What to produce:
Every record listed below should be copied exactly.
--------------------------------------------------
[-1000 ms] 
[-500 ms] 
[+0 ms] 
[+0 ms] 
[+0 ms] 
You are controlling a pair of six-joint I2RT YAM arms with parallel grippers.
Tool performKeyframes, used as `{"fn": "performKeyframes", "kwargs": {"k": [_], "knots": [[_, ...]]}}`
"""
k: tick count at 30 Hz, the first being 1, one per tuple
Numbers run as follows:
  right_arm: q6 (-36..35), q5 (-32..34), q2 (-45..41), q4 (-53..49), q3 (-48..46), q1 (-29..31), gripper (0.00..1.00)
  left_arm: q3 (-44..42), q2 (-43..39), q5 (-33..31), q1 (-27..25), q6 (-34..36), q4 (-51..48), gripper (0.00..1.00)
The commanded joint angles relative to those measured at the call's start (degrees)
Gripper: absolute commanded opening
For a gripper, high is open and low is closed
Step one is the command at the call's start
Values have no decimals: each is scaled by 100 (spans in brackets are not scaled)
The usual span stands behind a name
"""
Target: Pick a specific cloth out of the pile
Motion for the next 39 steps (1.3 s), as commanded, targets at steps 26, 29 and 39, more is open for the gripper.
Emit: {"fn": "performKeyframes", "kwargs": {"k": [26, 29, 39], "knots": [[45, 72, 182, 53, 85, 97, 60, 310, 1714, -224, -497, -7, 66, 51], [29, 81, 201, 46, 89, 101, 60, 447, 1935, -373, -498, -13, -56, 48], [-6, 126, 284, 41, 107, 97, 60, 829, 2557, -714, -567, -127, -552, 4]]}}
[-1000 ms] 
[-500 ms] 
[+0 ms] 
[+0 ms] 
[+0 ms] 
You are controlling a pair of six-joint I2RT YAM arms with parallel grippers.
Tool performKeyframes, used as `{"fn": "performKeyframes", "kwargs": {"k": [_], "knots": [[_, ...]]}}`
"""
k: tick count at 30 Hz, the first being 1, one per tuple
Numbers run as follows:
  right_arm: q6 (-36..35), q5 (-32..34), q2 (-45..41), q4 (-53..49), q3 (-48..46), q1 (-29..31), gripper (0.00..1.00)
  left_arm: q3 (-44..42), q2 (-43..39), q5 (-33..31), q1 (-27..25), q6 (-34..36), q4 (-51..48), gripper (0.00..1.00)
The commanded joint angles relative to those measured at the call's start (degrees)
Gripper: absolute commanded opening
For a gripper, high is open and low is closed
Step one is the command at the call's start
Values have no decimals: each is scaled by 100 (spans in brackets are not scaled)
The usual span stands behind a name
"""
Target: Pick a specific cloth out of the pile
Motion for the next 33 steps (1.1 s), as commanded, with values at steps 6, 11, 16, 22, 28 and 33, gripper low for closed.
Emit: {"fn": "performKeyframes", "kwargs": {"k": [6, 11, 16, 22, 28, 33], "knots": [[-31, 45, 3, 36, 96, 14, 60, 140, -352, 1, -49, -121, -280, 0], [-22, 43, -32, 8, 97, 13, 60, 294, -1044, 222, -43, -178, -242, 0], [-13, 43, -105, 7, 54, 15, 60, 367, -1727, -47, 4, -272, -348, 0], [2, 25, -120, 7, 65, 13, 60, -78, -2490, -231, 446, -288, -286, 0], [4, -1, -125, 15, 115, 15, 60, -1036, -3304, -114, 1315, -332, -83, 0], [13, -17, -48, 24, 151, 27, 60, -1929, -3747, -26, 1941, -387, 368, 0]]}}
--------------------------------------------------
Answer to this problem:
[-1000 ms] 
[-500 ms] 
[+0 ms] 
[+0 ms] 
[+0 ms] 
You are controlling a pair of six-joint I2RT YAM arms with parallel grippers.
Tool performKeyframes, used as `{"fn": "performKeyframes", "kwargs": {"k": [_], "knots": [[_, ...]]}}`
"""
k: tick count at 30 Hz, the first being 1, one per tuple
Numbers run as follows:
  right_arm: q6 (-36..35), q5 (-32..34), q2 (-45..41), q4 (-53..49), q3 (-48..46), q1 (-29..31), gripper (0.00..1.00)
  left_arm: q3 (-44..42), q2 (-43..39), q5 (-33..31), q1 (-27..25), q6 (-34..36), q4 (-51..48), gripper (0.00..1.00)
The commanded joint angles relative to those measured at the call's start (degrees)
Gripper: absolute commanded opening
For a gripper, high is open and low is closed
Step one is the command at the call's start
Values have no decimals: each is scaled by 100 (spans in brackets are not scaled)
The usual span stands behind a name
"""
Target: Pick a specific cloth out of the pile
Motion for the next 39 steps (1.3 s), as commanded, targets at steps 26, 29 and 39, more is open for the gripper.
Emit: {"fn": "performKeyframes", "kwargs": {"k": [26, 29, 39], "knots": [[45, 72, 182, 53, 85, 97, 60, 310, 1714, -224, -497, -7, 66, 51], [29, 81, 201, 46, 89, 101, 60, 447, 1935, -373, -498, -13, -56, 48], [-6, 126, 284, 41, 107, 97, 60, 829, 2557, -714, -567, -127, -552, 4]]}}
[-1000 ms] 
[-500 ms] 
[+0 ms] 
[+0 ms] 
[+0 ms] 
You are controlling a pair of six-joint I2RT YAM arms with parallel grippers.
Tool performKeyframes, used as `{"fn": "performKeyframes", "kwargs": {"k": [_], "knots": [[_, ...]]}}`
"""
k: tick count at 30 Hz, the first being 1, one per tuple
Numbers run as follows:
  right_arm: q6 (-36..35), q5 (-32..34), q2 (-45..41), q4 (-53..49), q3 (-48..46), q1 (-29..31), gripper (0.00..1.00)
  left_arm: q3 (-44..42), q2 (-43..39), q5 (-33..31), q1 (-27..25), q6 (-34..36), q4 (-51..48), gripper (0.00..1.00)
The commanded joint angles relative to those measured at the call's start (degrees)
Gripper: absolute commanded opening
For a gripper, high is open and low is closed
Step one is the command at the call's start
Values have no decimals: each is scaled by 100 (spans in brackets are not scaled)
The usual span stands behind a name
"""
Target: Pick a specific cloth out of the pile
Motion for the next 33 steps (1.1 s), as commanded, with values at steps 6, 11, 16, 22, 28 and 33, gripper low for closed.
Emit: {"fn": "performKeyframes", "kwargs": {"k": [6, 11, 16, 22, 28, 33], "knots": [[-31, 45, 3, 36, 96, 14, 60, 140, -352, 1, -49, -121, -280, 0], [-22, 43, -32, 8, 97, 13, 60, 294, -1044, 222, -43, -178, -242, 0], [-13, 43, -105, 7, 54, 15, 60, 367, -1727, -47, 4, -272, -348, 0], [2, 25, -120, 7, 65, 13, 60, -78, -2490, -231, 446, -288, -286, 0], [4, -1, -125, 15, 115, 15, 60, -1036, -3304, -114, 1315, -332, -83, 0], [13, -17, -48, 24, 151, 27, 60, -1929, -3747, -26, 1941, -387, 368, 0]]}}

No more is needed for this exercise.